## PROVIDED MATERIAL

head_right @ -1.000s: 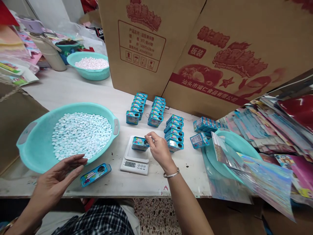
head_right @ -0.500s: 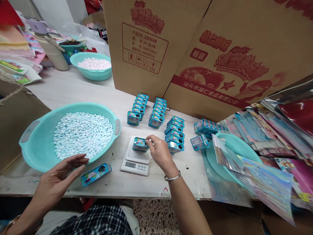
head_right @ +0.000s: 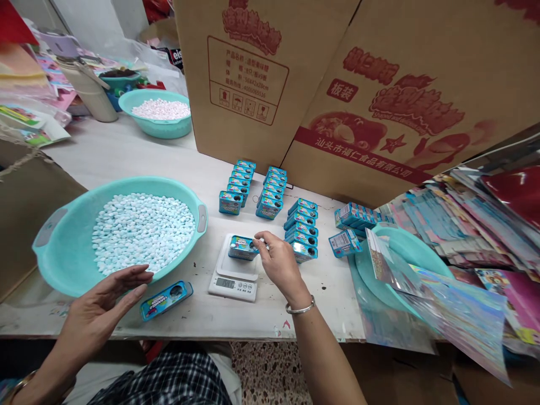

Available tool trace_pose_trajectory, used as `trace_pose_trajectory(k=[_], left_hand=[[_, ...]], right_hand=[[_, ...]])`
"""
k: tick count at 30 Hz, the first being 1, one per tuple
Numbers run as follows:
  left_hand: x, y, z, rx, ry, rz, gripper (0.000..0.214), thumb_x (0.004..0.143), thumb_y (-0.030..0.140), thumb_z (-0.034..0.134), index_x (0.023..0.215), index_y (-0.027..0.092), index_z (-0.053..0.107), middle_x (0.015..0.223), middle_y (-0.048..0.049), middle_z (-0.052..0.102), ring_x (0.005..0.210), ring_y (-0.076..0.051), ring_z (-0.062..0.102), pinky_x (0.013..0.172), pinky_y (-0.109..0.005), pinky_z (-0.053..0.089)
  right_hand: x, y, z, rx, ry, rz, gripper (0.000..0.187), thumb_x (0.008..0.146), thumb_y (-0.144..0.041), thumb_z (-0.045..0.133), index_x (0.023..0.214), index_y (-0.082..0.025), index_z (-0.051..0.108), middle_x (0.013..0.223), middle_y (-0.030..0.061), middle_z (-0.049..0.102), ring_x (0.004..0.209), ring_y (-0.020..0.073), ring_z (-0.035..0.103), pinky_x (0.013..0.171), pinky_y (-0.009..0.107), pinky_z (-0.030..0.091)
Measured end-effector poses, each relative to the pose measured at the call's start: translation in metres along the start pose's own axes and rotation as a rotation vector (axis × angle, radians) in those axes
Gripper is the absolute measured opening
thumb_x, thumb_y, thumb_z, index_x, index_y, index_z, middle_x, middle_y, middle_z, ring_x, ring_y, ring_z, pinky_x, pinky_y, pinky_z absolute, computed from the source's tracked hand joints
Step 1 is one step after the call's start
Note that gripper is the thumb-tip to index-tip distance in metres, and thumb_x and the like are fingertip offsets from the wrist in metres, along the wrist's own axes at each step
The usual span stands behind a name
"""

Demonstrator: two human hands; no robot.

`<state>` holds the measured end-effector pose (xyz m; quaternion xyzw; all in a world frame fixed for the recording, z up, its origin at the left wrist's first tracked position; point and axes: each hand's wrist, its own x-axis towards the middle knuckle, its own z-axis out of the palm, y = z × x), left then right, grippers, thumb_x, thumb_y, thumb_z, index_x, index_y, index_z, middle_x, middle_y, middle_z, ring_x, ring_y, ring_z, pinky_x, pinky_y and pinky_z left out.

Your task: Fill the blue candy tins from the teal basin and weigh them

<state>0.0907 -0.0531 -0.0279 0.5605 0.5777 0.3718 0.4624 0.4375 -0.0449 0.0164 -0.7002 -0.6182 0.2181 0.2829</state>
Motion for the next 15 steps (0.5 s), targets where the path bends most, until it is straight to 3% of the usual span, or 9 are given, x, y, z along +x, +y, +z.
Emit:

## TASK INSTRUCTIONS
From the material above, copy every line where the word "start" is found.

## TASK ANSWER
Measured end-effector poses, each relative to the pose measured at the call's start: translation in metres along the start pose's own axes and rotation as a rotation vector (axis × angle, radians) in those axes
Step 1 is one step after the call's start

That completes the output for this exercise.